### Task to carry out
Return all of the data exactly, with nothing left out but the pictures.

### Information shown
•••••
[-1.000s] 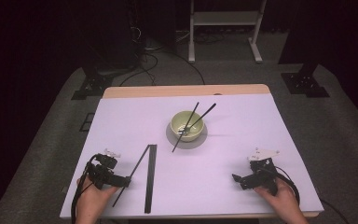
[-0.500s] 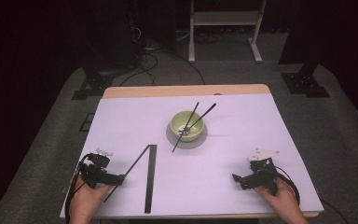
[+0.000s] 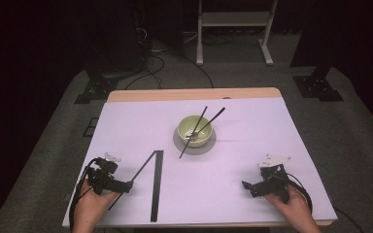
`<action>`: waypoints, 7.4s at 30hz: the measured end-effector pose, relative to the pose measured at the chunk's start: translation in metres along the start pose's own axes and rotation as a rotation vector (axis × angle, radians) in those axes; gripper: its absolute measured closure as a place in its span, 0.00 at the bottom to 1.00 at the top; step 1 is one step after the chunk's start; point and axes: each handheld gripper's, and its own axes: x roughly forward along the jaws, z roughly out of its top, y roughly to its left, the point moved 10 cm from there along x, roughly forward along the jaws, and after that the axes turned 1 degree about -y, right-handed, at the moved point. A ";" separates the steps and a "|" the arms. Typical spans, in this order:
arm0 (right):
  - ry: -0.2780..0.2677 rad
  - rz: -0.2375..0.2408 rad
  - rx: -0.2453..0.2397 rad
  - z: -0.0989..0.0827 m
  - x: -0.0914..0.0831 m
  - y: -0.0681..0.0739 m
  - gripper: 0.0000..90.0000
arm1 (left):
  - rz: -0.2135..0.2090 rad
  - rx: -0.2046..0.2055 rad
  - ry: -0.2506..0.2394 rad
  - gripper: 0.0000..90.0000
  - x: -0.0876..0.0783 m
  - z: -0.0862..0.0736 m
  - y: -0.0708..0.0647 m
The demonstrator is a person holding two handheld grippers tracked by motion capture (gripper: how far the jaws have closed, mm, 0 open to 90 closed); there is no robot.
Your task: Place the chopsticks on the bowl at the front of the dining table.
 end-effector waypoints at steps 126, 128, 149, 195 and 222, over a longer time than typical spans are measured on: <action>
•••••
### Task output
[-1.000s] 
[-0.500s] 
[+0.000s] 
`<action>`: waypoints, 7.4s at 30hz: the measured end-effector pose, relative to the pose measured at the chunk's start: translation in metres along the start pose's own axes and rotation as a rotation vector (axis × angle, radians) in those axes; gripper: its absolute measured closure as a place in its span, 0.00 at the bottom to 1.00 at the top; step 1 is one step after the chunk's start; point and axes: each handheld gripper's, and its own axes: x roughly forward along the jaws, z roughly out of its top, y roughly to its left, the point moved 10 cm from there along x, roughly forward along the jaws, and after that the axes turned 1 degree about -y, right-handed, at the moved point. A ";" separates the steps and a "|" the arms. Typical spans, in this order:
arm0 (right):
  - ry: -0.2780..0.2677 rad
  - rz: -0.2375..0.2408 rad
  - rx: -0.2453..0.2397 rad
  - z: -0.0989..0.0827 m
  - x: -0.0914..0.0831 m
  - y: -0.0681..0.0739 m
  - gripper: 0.0000..90.0000
arm1 (left):
  - rz: -0.2135..0.2090 rad
  - rx: -0.2046..0.2055 rad
  - ry: -0.2506..0.2394 rad
  - gripper: 0.0000..90.0000
  - x: -0.0876..0.0783 m
  - z: -0.0862..0.0736 m
  - y: -0.0708..0.0647 m
The demonstrator is a person holding two handheld grippers tracked by motion capture (gripper: how far the jaws have closed, mm, 0 open to 90 closed); there is no robot.
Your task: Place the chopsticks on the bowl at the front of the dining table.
 end-effector waypoints at steps 126, 128, 149, 195 and 222, over a longer time than typical spans are measured on: <action>

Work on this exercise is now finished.